Feb. 20 (Bloomberg) -- Commodities gained after China cut banks’ reserve requirements and optimism that Europe is set to agree on a second bailout deal for Greece weakened the dollar.
Oil rose as much as 2.1 percent to $105.44 a barrel in New York, the highest intraday price since May 5, after Iran halted some crude exports to Europe, according to a report. Copper in London advanced as much 2.7 percent to $8,396.50 a metric ton, rising for the first time in seven days as industrial metals rallied.
China cut the amount of cash that banks must set aside as reserves by half a percentage point from Feb. 24, the People’s Bank of China said Feb. 18. European finance ministers meet in Brussels today to seek agreement on a 130 billion-euro ($172 billion) Greek bailout. The dollar declined against most of 16 major counterparts tracked by Bloomberg.
“Prices across the complex are firmer after positive weekend news from China and Greece,” Barclays Plc said in an e-mailed research note. “The flow of macroeconomic news, as well as market expectations of further accommodative global monetary policy measures, has helped sentiment stabilize so far this year.”
The Standard & Poor’s GSCI Spot Index of 24 commodities rose to 689.75 on Feb. 17, the highest since Aug. 1. There was no updated data today as some U.S. financial markets are closed for a holiday.
Oil for March delivery traded at $105.08 a barrel on the New York Mercantile Exchange at 4:10 p.m. in London, gaining for a fourth day in the best winning run this year.

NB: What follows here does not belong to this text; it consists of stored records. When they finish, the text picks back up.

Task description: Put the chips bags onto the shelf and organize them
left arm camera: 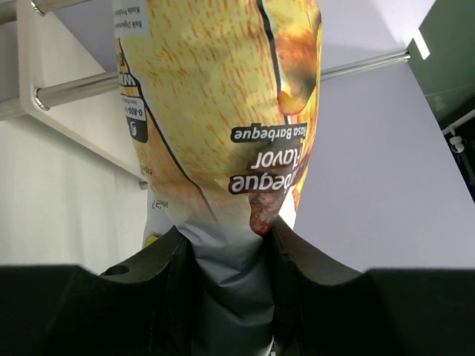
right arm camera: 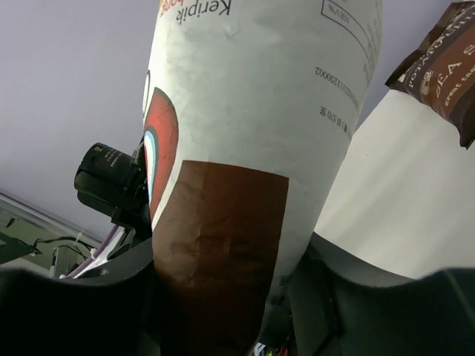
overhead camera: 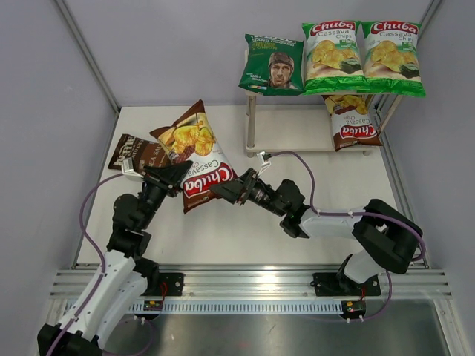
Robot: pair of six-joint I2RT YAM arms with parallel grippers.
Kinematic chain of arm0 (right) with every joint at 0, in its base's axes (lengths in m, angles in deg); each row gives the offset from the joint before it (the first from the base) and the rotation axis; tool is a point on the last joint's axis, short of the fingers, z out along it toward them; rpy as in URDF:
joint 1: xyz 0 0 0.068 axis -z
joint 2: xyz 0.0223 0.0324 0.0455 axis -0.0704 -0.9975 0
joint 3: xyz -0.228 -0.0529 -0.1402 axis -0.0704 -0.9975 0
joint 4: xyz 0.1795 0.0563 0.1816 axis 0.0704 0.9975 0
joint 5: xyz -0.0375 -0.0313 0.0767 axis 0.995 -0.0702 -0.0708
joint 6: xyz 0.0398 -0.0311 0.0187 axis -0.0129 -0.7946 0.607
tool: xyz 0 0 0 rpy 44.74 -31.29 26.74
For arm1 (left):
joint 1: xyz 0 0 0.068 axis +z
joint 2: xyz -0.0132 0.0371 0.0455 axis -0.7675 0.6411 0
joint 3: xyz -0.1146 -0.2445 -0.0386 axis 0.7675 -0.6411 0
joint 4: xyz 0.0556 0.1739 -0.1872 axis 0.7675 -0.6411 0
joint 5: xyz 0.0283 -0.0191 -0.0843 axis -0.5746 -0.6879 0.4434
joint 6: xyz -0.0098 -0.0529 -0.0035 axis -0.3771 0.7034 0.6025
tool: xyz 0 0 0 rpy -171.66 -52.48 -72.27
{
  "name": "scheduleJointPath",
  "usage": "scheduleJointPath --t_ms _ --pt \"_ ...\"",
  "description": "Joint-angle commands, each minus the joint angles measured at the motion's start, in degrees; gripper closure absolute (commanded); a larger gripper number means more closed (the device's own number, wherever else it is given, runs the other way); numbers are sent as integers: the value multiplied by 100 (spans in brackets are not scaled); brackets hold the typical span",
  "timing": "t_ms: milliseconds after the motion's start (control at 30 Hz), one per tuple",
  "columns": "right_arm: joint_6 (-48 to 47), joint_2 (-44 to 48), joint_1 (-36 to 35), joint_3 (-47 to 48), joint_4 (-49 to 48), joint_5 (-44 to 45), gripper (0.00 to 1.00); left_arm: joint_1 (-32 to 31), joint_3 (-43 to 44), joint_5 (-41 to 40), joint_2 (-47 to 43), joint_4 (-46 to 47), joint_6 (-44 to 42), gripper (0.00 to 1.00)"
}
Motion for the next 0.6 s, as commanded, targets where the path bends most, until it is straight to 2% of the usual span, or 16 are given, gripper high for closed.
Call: scheduleJointPath --t_ms 0,100,200,233,267,367,567 --pt "-485 378 -19 6 -498 -505 49 -177 19 536 -260 362 -80 69" --pt "-582 606 139 -196 -620 -767 61 -177 10 579 -541 151 -467 60" --pt "-740 931 342 -302 -569 -1162 70 -177 36 772 -665 89 -888 40" --pt "-880 1037 438 -311 -412 -1295 71 -177 106 956 -656 80 -1020 25" --pt "-951 1142 482 -329 -306 -1409 79 -177 150 1053 -621 19 -1317 19" --pt "-1276 1608 640 -347 186 -1831 80 -177 334 1535 -420 -51 -1793 1" --pt "-1637 2294 1071 -83 1260 -3114 83 -177 598 2521 3 169 -2418 1"
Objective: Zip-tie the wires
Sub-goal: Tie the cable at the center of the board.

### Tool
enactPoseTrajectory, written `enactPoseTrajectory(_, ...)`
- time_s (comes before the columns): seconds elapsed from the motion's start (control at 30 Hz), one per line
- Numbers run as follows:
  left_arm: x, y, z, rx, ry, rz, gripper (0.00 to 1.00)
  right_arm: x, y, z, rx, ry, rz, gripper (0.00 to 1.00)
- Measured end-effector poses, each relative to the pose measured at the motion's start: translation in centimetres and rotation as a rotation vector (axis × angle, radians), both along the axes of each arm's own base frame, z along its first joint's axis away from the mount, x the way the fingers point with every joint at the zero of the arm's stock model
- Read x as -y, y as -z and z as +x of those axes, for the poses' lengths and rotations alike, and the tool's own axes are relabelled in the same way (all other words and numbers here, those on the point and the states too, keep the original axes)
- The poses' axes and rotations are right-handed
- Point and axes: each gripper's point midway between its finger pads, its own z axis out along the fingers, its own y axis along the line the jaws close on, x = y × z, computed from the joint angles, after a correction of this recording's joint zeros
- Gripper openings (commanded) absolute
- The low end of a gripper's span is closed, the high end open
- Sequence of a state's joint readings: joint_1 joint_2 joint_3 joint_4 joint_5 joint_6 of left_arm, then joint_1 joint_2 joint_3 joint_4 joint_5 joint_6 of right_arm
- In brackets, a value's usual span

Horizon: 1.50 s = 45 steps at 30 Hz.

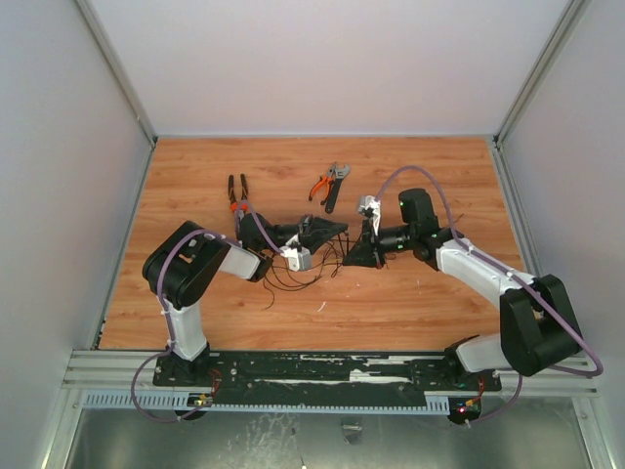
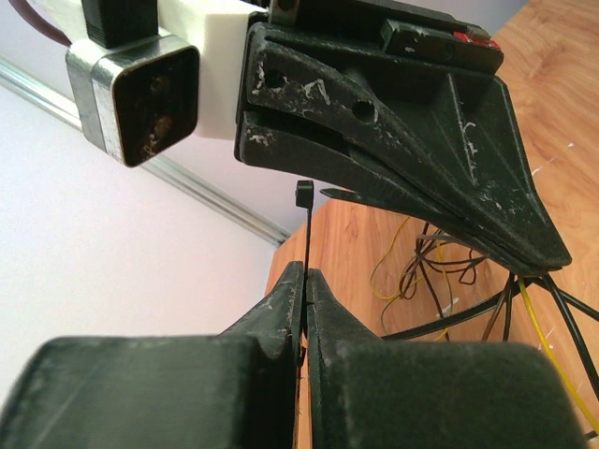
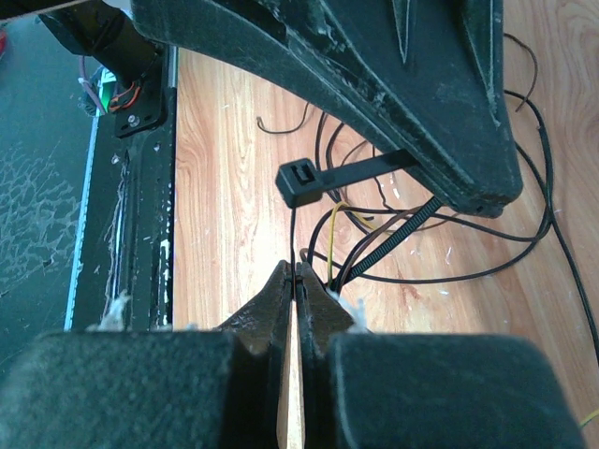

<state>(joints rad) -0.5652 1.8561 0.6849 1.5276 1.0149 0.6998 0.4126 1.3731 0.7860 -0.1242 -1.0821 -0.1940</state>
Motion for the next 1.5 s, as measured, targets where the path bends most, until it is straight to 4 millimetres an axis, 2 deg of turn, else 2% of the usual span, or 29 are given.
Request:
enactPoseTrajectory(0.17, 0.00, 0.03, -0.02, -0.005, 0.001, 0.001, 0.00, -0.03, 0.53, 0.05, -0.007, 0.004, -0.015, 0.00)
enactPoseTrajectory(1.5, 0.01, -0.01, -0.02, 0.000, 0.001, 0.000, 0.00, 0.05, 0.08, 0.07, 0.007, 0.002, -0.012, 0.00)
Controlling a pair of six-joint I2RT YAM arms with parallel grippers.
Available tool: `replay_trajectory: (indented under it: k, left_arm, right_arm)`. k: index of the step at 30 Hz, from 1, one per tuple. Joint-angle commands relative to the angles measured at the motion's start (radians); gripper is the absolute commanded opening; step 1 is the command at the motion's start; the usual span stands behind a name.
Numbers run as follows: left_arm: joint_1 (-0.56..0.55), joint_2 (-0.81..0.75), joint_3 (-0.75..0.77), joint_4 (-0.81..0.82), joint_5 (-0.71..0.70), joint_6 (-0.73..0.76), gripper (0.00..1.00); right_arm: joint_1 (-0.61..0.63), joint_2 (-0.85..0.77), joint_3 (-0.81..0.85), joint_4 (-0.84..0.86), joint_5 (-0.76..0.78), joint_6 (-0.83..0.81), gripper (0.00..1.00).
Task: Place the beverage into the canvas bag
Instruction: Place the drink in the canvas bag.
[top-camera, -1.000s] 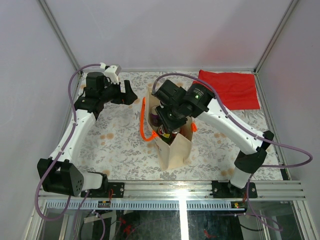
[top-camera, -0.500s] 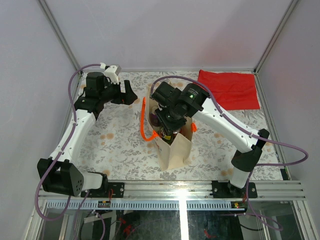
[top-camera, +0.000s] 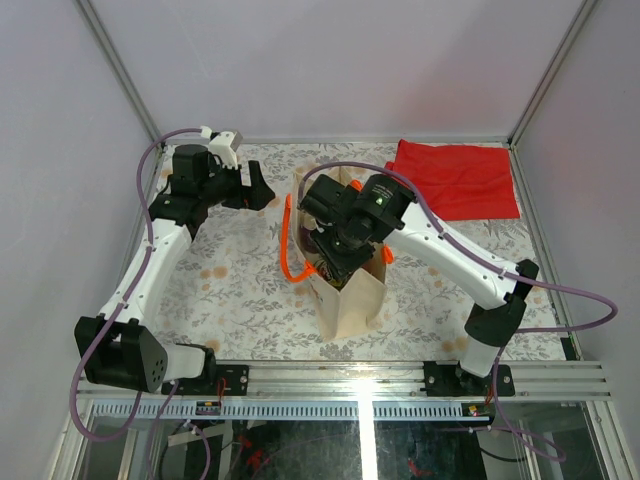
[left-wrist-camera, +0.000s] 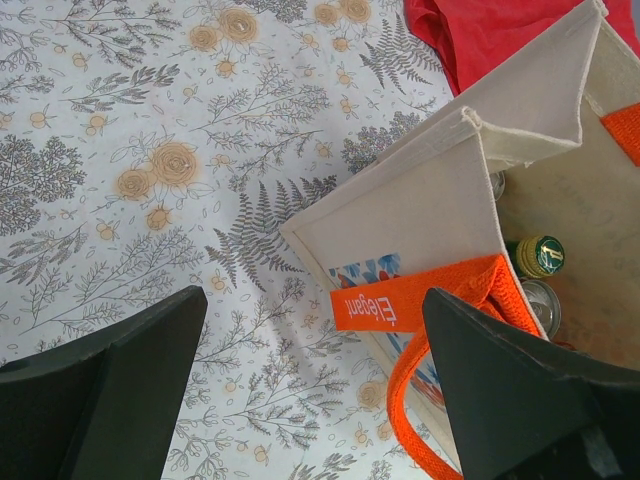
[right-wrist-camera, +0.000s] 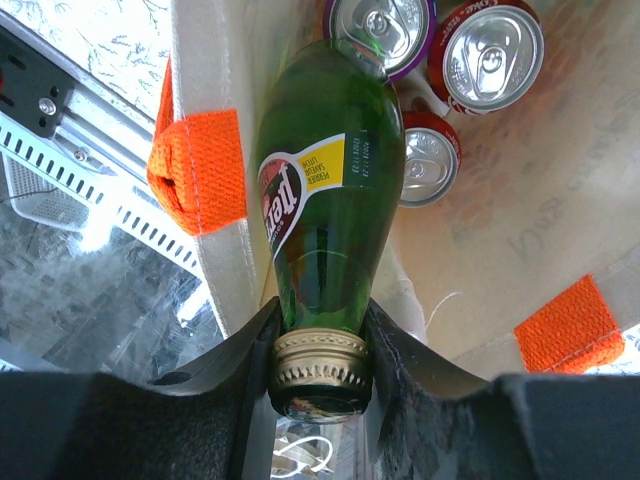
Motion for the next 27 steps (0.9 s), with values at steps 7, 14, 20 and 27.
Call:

Three-month copper traded at $8,249 a ton on the London Metal Exchange, rebounding from the longest losing streak since September, on speculation that base-metal demand may increase in the world’s largest user. Zinc, tin, lead, nickel and aluminum advanced.
Gold for immediate delivery rose as much as 0.5 percent to $1,735.00 an ounce as a weaker dollar spurred demand for the metal as an alternative asset.
Wheat for May delivery advanced 0.5 percent to 210.75 euros ($279.50) a metric ton on the NYSE Liffe exchange in Paris, amid concern crop damage in Ukraine may prompt the country to curb exports of the grain.